Abstract

The involvement of oscillatory activity, especially at theta and gamma frequency, in human working memory has been reported frequently. A salient pattern during working memory is electroencephalographic frontal midline theta activity which has been suggested to reflect monitoring functions in order to deal with a task. In general, theta activity has been credited with integrative functions of distributed activity. In the present study, we focused on electroencephalographic power analyses and cross-frequency phase synchronization in order to test whether frontal midline theta activity is linked to more locally generated gamma oscillations during the performance of a verbal delayed match to sample task. The task consisted of two different conditions where subjects either had to reorganize three consonant letters in alphabetical order (manipulation condition) or where they merely had to retain the three consonant letters (retention condition).
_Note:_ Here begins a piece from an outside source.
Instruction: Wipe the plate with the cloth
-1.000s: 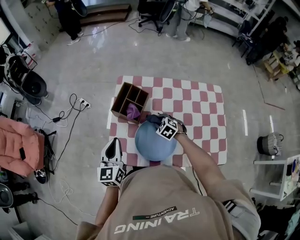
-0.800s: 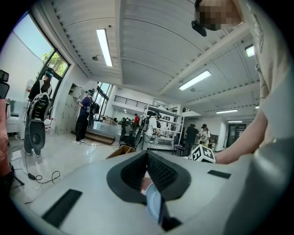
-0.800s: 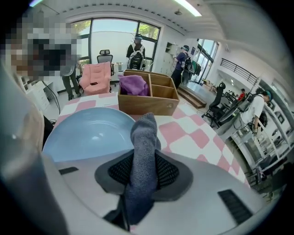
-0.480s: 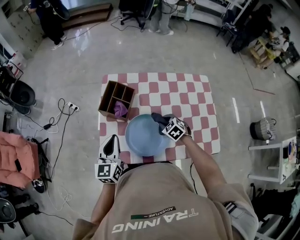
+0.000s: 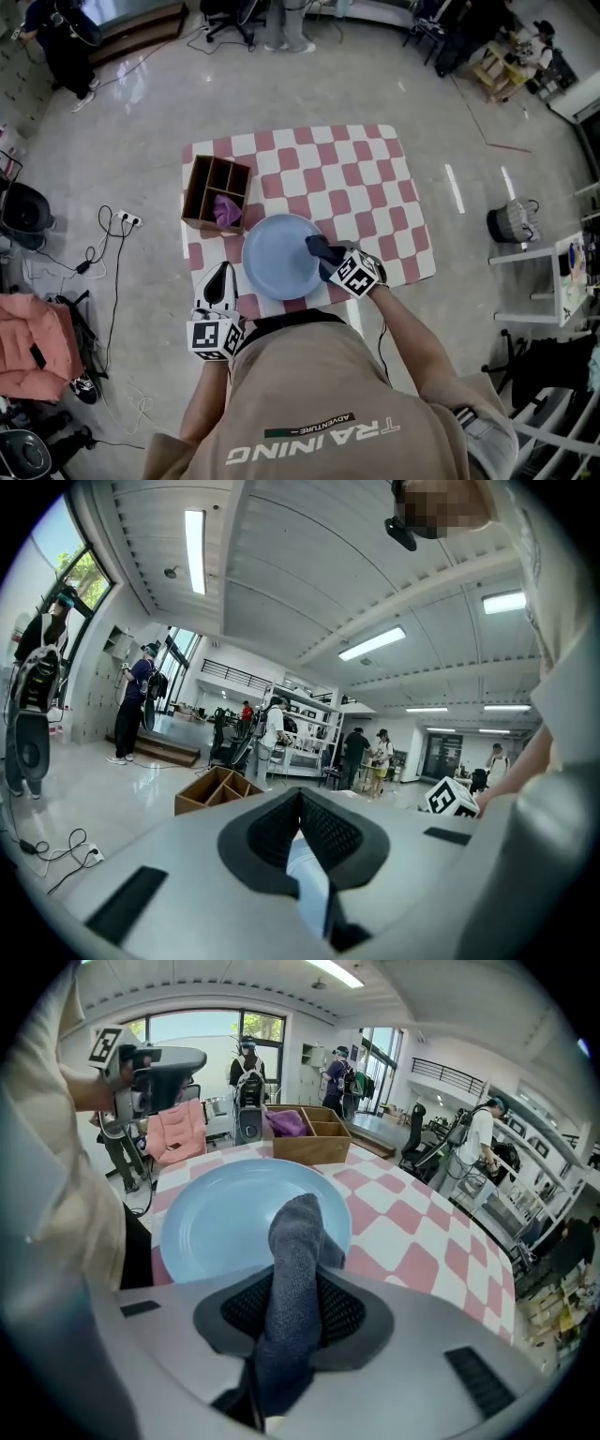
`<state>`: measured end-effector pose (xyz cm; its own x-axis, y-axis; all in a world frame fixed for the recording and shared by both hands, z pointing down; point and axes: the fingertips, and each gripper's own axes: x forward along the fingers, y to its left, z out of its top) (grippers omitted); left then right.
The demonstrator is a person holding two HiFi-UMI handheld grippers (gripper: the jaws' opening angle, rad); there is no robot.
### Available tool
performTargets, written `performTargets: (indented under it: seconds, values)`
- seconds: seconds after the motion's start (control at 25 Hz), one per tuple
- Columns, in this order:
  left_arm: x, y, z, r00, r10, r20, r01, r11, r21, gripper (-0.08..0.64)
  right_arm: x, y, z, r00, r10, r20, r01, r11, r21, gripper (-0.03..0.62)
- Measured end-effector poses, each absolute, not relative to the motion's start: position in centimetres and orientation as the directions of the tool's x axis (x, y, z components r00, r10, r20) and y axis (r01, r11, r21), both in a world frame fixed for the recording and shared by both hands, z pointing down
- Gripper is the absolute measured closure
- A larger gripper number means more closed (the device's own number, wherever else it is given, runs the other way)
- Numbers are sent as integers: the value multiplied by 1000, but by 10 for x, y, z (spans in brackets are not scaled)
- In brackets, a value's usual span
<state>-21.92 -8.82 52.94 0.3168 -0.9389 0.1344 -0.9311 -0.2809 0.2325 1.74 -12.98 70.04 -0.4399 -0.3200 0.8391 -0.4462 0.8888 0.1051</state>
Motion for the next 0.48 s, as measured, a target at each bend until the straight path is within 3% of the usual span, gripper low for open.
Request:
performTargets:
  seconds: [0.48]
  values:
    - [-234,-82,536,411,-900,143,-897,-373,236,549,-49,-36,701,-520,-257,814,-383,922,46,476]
Results revealed higher frontal midline theta activity for the manipulation of maintained stimulus material compared to pure retention of stimulus material. Interestingly, power differences between conditions were most pronounced during the second half of the delay period. Cross-frequency phase synchronization between frontal midline theta activity and distributed gamma activity, on the other hand, was predominant during the first half of the delay period and was stronger for manipulation compared to retention. We suggest that coupling of frontal midline theta to gamma activity reflects monitoring functions on the temporal segregation of memory items, whereas higher frontal midline theta power in the second half of the delay period might be associated with rehearsal processes. Rehearsal processes in the manipulation condition are likely more pronounced, because rehearsal of a new letter string in a limited time window requires higher mental effort compared to pure retention where rehearsal processes may already start at the beginning of the delay period.